The drama mask presents to the world the “Oh, the poor little girl” image with the intent of evoking pity, sympathy, sufferance and perhaps some money to go shopping and make the hurt go away. The women who violate that image best beware.
“It is crucial to have someone up your sleeve who will save your,” said one female academic at a Rice University conference on women in science and math. Mentors are saviors, not educators.
When women “trouble talk” behind the drama mask, they seek to evoke the pity and sympathy of someone, anyone who will bail them out. Someone ELSE needs to save them rather than that they aspire to create a world where they might prevail economically. The victim mentality hides behind the drama mask. The world is evil and prejudiced and dirty. Women are treated so poorly, Dear Audience, that you must pity me and compensate me for the unjust treatment that is out there in the marketplace. Mother me, world.
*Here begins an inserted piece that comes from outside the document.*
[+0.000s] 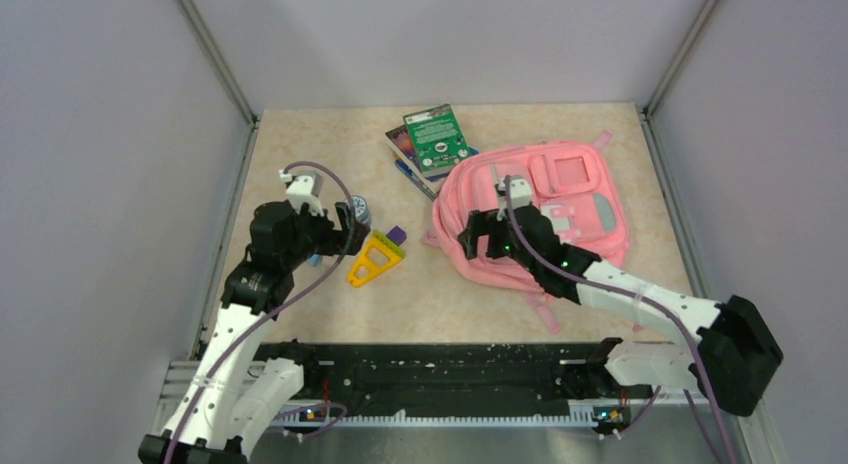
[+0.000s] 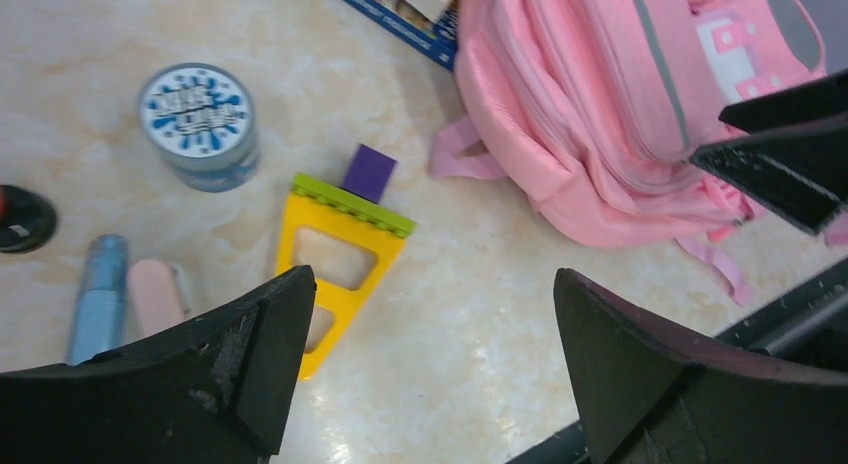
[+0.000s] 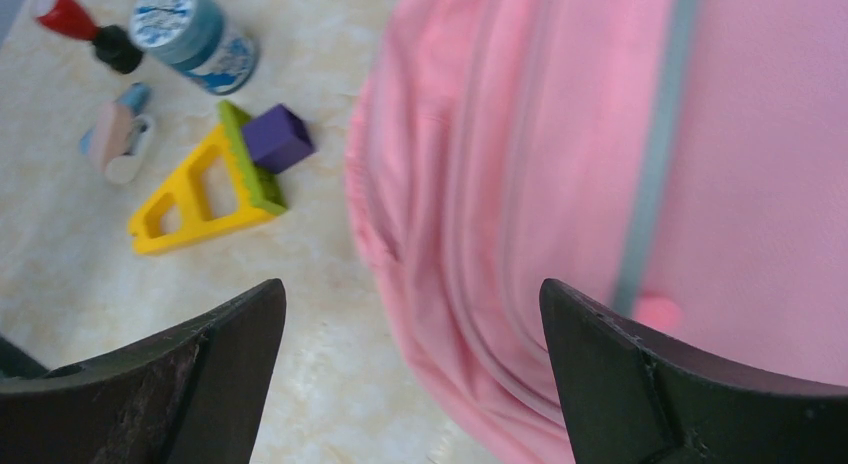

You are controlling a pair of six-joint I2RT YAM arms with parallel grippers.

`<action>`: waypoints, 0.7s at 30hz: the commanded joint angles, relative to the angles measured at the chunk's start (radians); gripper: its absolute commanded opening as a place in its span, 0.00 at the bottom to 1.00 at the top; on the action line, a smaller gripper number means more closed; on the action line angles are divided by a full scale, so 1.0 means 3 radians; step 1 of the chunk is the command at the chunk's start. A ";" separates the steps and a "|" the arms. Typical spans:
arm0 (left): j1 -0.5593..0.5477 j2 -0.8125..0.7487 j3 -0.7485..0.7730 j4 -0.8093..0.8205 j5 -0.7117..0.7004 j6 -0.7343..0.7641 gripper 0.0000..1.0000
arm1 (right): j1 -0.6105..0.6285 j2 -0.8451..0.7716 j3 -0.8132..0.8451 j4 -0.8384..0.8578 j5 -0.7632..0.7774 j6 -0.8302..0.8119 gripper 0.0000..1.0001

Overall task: Pack the student bag
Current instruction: Adjust the student bag at the center of the board, then unzip the student bag at the center of the board.

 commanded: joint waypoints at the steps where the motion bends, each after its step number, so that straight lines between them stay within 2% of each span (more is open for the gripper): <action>1: -0.0504 0.0079 -0.0144 0.0312 -0.0312 -0.0389 0.93 | -0.0364 -0.0458 -0.0221 -0.0663 0.0081 0.0382 0.95; 5: -0.0893 0.0198 -0.0478 0.0965 -0.0347 -0.0805 0.93 | -0.0563 -0.0905 -0.0408 -0.1161 0.0244 0.0629 0.95; 10: -0.1267 0.0565 -0.0595 0.1495 -0.0547 -0.0996 0.93 | -0.0584 -0.1304 -0.0545 -0.1573 0.0653 0.0846 0.99; 15: -0.1469 0.1014 -0.0642 0.2119 -0.0327 -0.1344 0.93 | -0.0663 -0.1516 -0.0609 -0.1858 0.1009 0.1190 0.99; 21: -0.1981 0.1554 -0.0423 0.2282 -0.0558 -0.1290 0.93 | -0.0713 -0.1833 -0.0704 -0.2124 0.1428 0.1508 0.99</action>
One mother of a Girl Scout is more typical than we’d like to believe. The Girl Scouts eliminated all but trace amounts of trans fats in their cookies. The mother stated that “she would accompany her daughter on her rounds to sell the cookies in order “to educate’ the buyers about the product.” That’s great training for a young girl getting ready to enter the business world: “Mom, will you come with me on my sales route?”
It was such a pleasure at the last New Year’s Eve party to meet a talented woman who talked about her interest in leading literary and book discussions.
“Do you do it for a fee or for free?” I asked, dreading what I expected to be the inevitable answer. “Definitely for a FEE. I wouldn’t have it any other way. I know my time has value. I know my experience and expertise are worth something in the marketplace.”